→ **YOUR OBJECTIVE**
Exactly the lines from the first line of the listing through the line containing "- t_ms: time" should appear in the output, unchanged.

EXERCISE DATA Start Marker

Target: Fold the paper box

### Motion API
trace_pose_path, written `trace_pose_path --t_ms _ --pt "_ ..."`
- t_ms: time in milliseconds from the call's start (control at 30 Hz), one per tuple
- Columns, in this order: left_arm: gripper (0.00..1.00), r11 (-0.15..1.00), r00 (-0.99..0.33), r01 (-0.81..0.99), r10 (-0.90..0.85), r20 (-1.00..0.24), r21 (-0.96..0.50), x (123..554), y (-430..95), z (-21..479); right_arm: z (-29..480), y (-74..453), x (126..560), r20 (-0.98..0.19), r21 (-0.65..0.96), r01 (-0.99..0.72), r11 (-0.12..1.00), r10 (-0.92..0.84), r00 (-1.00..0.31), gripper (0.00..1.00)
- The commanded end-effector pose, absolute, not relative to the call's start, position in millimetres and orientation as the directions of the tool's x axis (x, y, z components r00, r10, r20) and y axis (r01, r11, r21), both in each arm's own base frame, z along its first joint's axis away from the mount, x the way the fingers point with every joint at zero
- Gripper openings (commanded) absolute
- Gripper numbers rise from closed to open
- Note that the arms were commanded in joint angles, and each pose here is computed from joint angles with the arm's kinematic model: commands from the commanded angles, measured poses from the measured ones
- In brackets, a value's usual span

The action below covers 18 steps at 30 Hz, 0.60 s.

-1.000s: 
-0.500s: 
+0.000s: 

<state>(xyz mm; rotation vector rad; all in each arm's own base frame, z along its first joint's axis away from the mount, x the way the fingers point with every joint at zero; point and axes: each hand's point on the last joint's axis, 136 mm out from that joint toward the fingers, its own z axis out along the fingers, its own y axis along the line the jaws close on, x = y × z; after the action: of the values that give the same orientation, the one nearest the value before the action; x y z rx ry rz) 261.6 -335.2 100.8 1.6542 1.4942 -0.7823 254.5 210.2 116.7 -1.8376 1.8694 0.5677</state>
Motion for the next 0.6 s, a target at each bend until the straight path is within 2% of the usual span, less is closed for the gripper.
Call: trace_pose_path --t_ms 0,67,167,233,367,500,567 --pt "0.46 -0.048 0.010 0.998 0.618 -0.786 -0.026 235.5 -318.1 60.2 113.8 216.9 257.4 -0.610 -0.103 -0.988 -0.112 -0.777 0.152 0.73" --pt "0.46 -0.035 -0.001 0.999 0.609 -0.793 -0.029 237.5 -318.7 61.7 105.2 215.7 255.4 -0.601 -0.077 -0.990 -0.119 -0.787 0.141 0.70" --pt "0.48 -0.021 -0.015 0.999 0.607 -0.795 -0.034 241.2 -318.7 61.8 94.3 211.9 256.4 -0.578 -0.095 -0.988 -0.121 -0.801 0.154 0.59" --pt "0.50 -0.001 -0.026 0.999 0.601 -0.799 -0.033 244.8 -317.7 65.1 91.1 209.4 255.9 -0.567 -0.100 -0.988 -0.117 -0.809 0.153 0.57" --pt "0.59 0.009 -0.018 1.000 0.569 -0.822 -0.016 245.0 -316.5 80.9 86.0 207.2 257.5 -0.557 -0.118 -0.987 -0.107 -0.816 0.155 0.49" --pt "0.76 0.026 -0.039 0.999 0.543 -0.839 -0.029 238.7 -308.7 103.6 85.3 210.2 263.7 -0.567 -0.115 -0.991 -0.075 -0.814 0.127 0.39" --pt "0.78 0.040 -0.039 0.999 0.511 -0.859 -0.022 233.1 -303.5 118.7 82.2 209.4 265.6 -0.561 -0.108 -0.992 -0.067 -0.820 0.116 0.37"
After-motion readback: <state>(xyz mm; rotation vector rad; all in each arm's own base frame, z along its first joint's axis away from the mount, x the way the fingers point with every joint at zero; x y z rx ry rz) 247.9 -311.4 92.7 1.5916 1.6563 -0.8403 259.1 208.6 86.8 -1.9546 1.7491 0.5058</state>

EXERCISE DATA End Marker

→ **FINISHED TASK**
Target: Fold the paper box

### Motion API
trace_pose_path, written `trace_pose_path --t_ms _ --pt "_ ..."`
- t_ms: time in milliseconds from the call's start (control at 30 Hz), one per tuple

This exercise requires no additional output.